Cervical spondylotic myelopathy (CSM) is the most common cause of spinal cord damage in older adults. It is characterized by physical compression of the spinal cord and often progresses gradually over months to years, manifesting as weakness, numbness, and pain. Because it is a disease that disproportionately affects an aging population and leads to decreased quality of life, it has a high relevance to Veterans. Many patients with CSM have favorable outcomes after surgical intervention, but opportunities to improve outcomes through mechanistic understanding of the disease process and improved diagnostic markers would be beneficial to improve diagnosis and patient management, potentially leading to improvements in therapies. This project aims to examine the role of spreading depolarization and perfusion deficits in the context of CSM in preclinical animal models. Spreading depolarization (SD) is an abnormal wave of ionic and electrical that propagates through central nervous system tissues after an insult. While SDs have been well-established and characterized after acute physical trauma, they have not been investigated with persistent or repetitive physical compression of the spinal cord that is the hallmark of CSM. Further, SDs and underlying perfusion deficits are tightly coupled. Neurons with sufficient oxygen and glucose can recover from SDs, but neurons that are lack sufficient metabolic substrates have a high likelihood of being irreparably damaged by SDs. This project will use an animal model and electrophysiological recordings to characterize SD events in the spinal cord in the context of continuous or dynamic physical compression (Aim 1). In parallel, it will examine the perfusion deficits in the spinal cord using MRI or intraspinal pressure sensors in the context of a clinically relevant animal model of CSM with progressive spinal cord compression (Aim 2). Collectively, these studies will elucidate the mechanisms of spinal cord damage in CSM and may provide new avenues for diagnostic markers. Detecting abnormal perfusion noninvasively with MRI has a clear translational path for subsequent clinical studies of CSM patients. The team of investigators on this project have individual expertise in all of the different subject areas, and their combined multi-disciplinary approach to these studies will collectively examine a new research area with potential high clinical relevance and translational opportunities.

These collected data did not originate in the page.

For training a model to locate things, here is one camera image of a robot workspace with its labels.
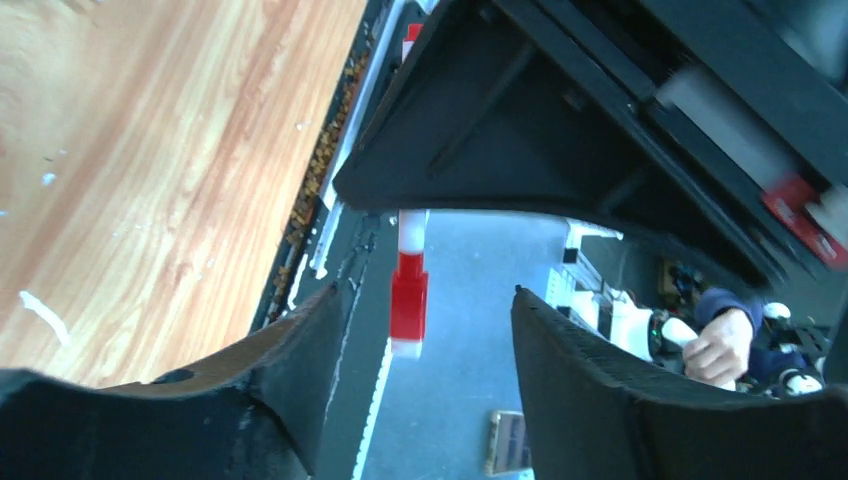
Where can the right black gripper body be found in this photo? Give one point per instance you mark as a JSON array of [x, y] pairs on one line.
[[751, 96]]

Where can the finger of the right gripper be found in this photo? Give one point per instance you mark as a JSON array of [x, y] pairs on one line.
[[497, 108]]

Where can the person in blue sleeve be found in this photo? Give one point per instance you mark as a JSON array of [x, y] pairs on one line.
[[725, 350]]

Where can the white paper scrap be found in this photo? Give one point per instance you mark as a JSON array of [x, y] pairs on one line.
[[45, 313]]

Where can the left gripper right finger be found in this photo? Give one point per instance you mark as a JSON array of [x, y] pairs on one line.
[[594, 411]]

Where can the dark red cap marker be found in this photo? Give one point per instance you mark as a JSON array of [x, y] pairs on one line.
[[409, 286]]

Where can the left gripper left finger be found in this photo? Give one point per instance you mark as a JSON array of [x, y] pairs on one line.
[[254, 409]]

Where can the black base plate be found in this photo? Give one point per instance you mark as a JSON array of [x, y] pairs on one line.
[[326, 241]]

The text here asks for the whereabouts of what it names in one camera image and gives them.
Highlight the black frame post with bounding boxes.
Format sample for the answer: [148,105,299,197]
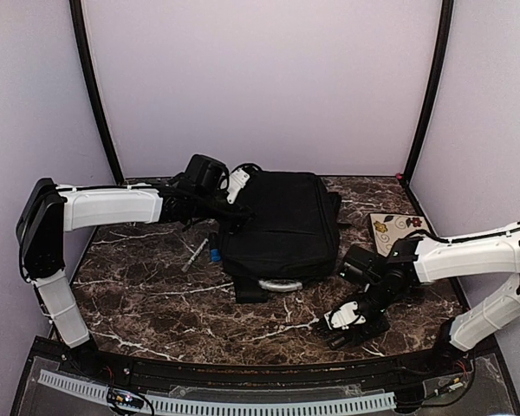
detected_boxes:
[398,0,454,188]
[68,0,125,184]

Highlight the pink and black highlighter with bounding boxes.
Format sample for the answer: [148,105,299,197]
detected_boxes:
[328,333,354,350]

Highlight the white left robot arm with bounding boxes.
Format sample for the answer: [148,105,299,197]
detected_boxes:
[16,168,251,378]

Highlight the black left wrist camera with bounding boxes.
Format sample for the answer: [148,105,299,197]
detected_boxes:
[184,154,228,192]

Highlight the grey slotted cable duct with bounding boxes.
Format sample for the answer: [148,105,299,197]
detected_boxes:
[36,370,397,415]

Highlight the blue capped black marker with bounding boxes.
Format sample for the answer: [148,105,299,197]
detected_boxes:
[208,232,221,263]

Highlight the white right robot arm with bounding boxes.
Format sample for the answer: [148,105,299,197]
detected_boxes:
[321,219,520,376]

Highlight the black student backpack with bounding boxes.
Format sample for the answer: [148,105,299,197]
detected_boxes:
[218,171,341,303]

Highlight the black front rail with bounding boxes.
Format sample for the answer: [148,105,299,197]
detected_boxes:
[29,337,499,395]

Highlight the black left frame post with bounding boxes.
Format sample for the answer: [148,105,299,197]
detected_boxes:
[68,0,125,184]

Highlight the floral ceramic tile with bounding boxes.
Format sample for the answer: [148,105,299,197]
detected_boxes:
[368,213,430,257]

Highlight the black right frame post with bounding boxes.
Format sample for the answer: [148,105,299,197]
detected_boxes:
[398,0,454,188]

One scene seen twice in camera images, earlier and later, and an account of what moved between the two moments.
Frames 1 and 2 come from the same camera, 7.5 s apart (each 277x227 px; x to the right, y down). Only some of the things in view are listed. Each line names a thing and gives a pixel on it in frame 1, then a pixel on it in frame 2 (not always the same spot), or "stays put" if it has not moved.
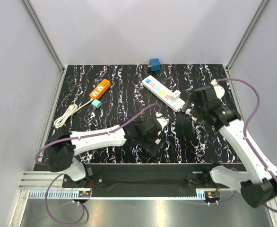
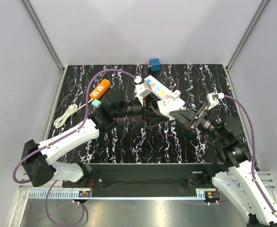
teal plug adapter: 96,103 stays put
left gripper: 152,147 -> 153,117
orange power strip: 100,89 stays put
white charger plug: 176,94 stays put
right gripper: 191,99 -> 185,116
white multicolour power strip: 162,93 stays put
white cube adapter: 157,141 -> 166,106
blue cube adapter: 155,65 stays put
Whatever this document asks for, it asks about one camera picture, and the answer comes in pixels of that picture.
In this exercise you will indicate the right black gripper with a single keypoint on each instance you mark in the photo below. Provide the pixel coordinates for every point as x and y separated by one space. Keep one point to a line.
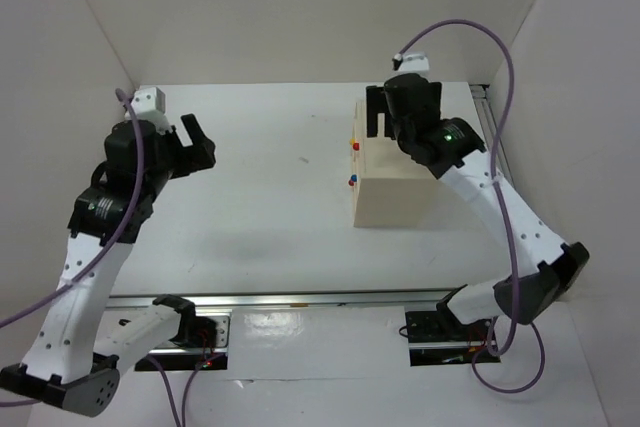
376 103

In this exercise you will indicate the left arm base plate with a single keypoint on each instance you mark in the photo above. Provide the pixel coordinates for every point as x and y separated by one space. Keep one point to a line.
205 341

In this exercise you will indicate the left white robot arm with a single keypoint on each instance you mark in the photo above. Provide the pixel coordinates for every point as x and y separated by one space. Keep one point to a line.
68 366

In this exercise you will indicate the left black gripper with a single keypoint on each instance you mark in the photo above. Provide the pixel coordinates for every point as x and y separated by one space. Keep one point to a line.
191 160

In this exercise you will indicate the beige drawer cabinet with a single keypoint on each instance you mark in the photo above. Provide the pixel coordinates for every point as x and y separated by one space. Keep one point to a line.
392 191

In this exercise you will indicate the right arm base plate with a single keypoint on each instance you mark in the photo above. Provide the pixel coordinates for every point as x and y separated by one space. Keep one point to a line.
432 343

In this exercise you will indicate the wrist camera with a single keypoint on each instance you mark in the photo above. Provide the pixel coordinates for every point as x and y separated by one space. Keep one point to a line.
411 62
149 104

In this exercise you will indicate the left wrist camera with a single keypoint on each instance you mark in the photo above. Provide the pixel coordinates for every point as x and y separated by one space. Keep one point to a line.
149 104

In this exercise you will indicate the aluminium side rail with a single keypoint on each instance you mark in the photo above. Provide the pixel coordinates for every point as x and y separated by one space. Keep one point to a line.
479 93

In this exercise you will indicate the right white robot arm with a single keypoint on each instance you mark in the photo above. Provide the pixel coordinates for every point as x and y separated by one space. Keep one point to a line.
543 265

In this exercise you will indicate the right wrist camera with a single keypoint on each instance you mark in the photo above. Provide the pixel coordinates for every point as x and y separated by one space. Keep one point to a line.
411 62

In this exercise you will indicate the aluminium front rail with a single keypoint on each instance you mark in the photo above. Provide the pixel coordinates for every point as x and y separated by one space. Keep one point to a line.
306 299

宫颈脊柱脊髓病（CSM）是老年人脊髓损伤的最常见原因。这是 以脊髓的物理压缩为特征，并且经常在数月到几年中逐渐发展 表现为弱点，麻木和痛苦。因为这是一种不成比例地影响衰老的疾病 人口并导致生活质量下降，与退伍军人具有很高的相关性。许多CSM患者 手术干预后具有有利的结果，但有机会通过机械 了解疾病过程和改进的诊断标志物将有益于改善诊断 和患者管理，有可能改善疗法。该项目旨在检查角色 在临床前动物模型中CSM中散布去极化和灌注不足的散布。蔓延 去极化（SD）是一个异常的离子和电气，它通过中枢神经系统传播 侮辱后的组织。虽然SD在急性身体创伤后已建立了良好和表征，但 尚未对脊髓进行持续或重复的物理压缩进行调查，这是 CSM的标志。此外，SD和潜在的灌注不足是紧密耦合的。神经元足够 氧气和葡萄糖可以从SD中恢复，但是缺乏足够代谢底物的神经元具有很高 被SD不可避免地损坏的可能性。该项目将使用动物模型和电生理学 在连续或动态物理的背景下，记录以表征脊髓中的SD事件 压缩（目标1）。同时，它将使用MRI或脊柱内检查脊髓中的灌注不足 在具有进行性脊髓的CSM临床相关动物模型的背景下，压力传感器 压缩（目标2）。总的来说，这些研究将阐明CSM中脊髓损伤的机制 并可能为诊断标记提供新的途径。通过MRI毫无侵袭检测异常的灌注 CSM患者随后的临床研究的明确翻译路径。该项目的调查人员团队 在所有不同主题领域都有个人专业知识，以及它们的综合多学科方法 这些研究将集体研究具有潜在高临床相关性和转化的新研究领域 机会。